__Description of the task__: Look below for the line containing "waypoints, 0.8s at" and the line containing "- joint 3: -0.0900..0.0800"; repeat exactly those two lines and all lines between them, and nothing else.

[Stored dataset items]
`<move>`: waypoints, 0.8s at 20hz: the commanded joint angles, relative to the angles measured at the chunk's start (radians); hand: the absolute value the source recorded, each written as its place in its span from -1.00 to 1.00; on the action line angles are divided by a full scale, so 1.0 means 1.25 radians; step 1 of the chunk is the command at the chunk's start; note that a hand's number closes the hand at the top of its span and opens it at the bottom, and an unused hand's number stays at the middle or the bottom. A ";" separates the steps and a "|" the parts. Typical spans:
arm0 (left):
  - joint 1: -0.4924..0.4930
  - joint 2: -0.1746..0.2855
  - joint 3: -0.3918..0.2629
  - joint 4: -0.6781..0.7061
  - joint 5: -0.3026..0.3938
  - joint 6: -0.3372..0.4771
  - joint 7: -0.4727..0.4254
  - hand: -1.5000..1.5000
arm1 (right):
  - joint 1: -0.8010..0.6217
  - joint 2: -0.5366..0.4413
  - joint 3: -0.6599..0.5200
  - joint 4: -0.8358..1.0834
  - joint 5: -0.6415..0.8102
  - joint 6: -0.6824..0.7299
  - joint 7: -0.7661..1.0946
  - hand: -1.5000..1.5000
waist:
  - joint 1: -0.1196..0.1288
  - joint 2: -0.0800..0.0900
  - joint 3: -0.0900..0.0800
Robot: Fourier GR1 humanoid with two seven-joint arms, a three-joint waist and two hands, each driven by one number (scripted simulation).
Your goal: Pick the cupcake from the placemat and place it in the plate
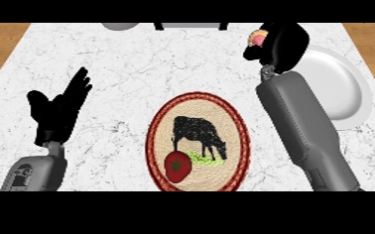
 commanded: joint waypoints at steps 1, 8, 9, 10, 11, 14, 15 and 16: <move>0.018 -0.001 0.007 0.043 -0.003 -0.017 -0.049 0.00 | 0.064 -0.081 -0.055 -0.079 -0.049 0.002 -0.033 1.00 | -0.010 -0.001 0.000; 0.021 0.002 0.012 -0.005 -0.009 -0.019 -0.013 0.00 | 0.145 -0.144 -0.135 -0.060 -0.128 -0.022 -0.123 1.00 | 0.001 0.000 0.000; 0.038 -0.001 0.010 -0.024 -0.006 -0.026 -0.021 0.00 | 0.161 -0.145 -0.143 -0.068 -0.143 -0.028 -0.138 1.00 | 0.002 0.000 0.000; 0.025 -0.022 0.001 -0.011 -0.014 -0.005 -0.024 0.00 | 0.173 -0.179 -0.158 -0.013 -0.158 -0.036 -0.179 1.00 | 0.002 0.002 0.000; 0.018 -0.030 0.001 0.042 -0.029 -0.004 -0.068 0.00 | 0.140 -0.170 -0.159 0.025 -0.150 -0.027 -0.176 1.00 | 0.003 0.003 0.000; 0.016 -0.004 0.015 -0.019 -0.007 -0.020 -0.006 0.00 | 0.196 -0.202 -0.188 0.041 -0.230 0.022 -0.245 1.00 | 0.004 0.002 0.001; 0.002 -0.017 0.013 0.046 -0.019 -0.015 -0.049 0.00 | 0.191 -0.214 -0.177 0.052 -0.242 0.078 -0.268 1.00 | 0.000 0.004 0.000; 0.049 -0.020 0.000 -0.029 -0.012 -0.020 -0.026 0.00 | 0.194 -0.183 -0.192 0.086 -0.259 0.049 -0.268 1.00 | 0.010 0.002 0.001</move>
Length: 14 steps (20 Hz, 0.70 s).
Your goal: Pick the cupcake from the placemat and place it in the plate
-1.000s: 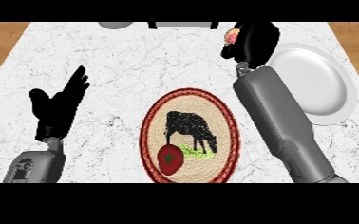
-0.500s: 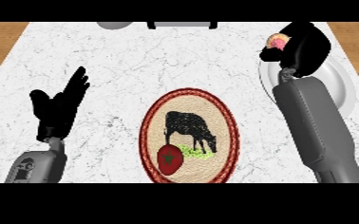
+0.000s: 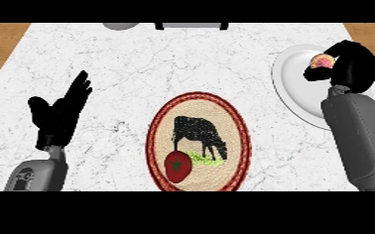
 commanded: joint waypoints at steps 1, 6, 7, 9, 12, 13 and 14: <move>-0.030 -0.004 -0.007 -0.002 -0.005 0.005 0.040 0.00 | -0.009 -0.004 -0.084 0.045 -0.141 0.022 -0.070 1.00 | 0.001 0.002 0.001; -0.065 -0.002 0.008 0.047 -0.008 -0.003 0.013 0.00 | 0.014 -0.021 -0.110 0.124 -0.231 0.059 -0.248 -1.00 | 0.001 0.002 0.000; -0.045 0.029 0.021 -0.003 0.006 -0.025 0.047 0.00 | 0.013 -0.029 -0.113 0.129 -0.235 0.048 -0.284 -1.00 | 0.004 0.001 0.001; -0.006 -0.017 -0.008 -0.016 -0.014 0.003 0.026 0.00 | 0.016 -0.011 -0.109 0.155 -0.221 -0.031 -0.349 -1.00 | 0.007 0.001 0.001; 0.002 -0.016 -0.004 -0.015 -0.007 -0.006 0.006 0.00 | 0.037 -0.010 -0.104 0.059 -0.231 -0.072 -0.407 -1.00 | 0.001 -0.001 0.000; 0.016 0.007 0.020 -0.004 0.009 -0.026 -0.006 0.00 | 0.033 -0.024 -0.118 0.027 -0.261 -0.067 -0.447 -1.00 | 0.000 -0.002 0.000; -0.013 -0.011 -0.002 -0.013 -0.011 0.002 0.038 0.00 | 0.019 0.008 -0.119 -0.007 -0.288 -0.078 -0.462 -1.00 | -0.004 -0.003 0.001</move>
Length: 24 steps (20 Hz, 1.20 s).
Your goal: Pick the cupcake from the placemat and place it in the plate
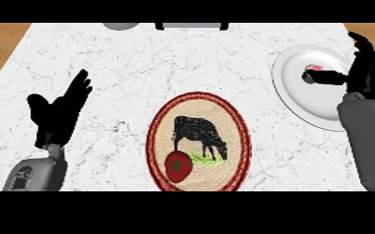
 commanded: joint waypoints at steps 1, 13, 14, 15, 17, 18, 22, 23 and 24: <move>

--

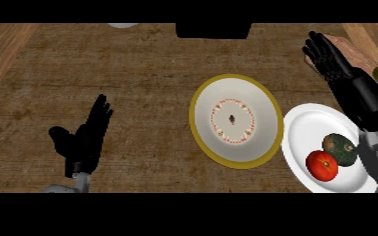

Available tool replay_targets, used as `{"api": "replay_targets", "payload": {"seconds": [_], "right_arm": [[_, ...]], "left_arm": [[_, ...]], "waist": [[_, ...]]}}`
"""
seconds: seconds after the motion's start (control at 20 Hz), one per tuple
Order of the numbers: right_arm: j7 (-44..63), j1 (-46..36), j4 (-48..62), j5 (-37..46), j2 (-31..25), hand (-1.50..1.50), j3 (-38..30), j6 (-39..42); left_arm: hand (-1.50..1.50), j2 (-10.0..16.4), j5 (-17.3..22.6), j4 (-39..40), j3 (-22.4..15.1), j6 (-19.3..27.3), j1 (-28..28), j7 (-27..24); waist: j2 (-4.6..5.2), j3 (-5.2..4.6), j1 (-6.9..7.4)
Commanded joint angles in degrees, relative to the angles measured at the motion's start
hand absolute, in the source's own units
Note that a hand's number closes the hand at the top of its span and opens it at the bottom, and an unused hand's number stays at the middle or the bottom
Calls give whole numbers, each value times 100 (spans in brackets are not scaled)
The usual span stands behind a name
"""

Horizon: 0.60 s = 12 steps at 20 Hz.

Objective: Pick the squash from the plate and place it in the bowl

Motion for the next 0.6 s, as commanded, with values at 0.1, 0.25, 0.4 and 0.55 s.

__Written solution__:
`<move>`: waypoints, 0.8s at 20hz: the commanded joint angles, relative to the angles measured at the chunk's start (radians); hand: the absolute value the source recorded, each written as its place in its span from -1.00 to 1.00; on the action line angles are divided by a full scale, so 1.0 means 1.25 radians; step 1 of the chunk is the command at the chunk's start; note that a hand's number closes the hand at the top of its span and opens it at the bottom, and an unused hand's number stays at the middle or the bottom. A ";" separates the steps and a "|" the parts. Typical spans:
arm0 (left):
  - joint 1: -0.4924..0.4930
  - joint 2: -0.1746..0.2855
  - joint 3: -0.3918..0.2629
  - joint 4: -0.6781..0.7061
  - joint 5: -0.3026..0.3938
  - joint 6: -0.3372..0.4771
  - joint 7: -0.4727..0.4254
  - hand: -1.5000..1.5000
arm1 (right):
  - joint 1: -0.8010..0.6217
  - joint 2: -0.5366..0.4413
  - joint 3: -0.6599..0.5200
  - joint 4: -0.8358..1.0834
  - joint 5: -0.6415..0.8102
  - joint 6: -0.6824..0.7299
  - joint 7: -0.7661..1.0946
  - hand: -1.5000..1.5000
waist:
  - joint 1: -0.1196..0.1288
  - joint 2: -0.0800..0.0900
  - joint 3: -0.0900..0.0800

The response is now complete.